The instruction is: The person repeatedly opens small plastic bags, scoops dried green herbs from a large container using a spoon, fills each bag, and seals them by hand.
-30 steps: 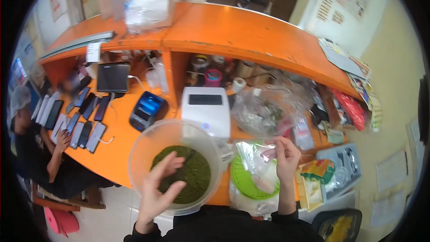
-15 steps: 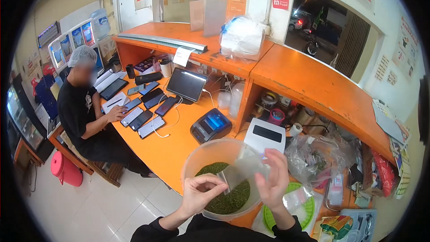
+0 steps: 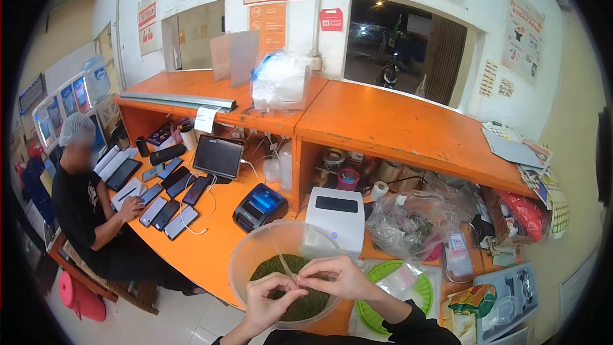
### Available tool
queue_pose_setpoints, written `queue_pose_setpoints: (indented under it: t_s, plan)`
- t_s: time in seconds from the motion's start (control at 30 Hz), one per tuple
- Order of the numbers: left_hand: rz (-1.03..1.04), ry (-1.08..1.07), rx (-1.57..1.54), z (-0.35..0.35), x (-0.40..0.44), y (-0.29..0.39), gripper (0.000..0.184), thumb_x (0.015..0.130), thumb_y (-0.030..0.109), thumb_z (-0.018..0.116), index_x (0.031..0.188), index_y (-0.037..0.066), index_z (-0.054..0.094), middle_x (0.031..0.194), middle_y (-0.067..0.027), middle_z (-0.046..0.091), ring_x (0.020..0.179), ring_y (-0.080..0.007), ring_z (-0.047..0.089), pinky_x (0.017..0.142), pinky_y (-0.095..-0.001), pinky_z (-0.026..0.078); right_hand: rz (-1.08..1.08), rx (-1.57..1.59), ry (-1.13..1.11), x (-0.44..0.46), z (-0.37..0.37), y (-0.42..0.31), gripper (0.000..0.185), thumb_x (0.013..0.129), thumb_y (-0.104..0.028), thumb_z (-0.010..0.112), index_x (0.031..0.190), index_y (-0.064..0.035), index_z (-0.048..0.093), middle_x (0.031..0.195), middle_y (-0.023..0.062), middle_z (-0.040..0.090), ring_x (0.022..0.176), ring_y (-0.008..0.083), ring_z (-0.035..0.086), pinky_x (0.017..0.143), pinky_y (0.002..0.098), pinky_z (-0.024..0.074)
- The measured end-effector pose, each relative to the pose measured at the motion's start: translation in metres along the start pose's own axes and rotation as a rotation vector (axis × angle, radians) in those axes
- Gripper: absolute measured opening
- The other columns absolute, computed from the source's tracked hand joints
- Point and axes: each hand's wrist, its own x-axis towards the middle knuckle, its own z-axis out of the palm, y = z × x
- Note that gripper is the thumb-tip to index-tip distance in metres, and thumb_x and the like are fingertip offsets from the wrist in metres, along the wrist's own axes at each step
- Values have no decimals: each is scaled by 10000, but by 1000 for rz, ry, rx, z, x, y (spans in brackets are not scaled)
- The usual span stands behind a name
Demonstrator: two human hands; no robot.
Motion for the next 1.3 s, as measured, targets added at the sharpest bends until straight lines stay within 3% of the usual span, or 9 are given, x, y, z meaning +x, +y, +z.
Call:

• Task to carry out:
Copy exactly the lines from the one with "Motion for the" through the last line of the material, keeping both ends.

• Response area:
Motion for the next 1.3 s, as measured, targets added at the sharpest bends until straight lines stay within 3% of the usual span, or 9 are given, x, y, z meaning +x, +y, +z.
Call:

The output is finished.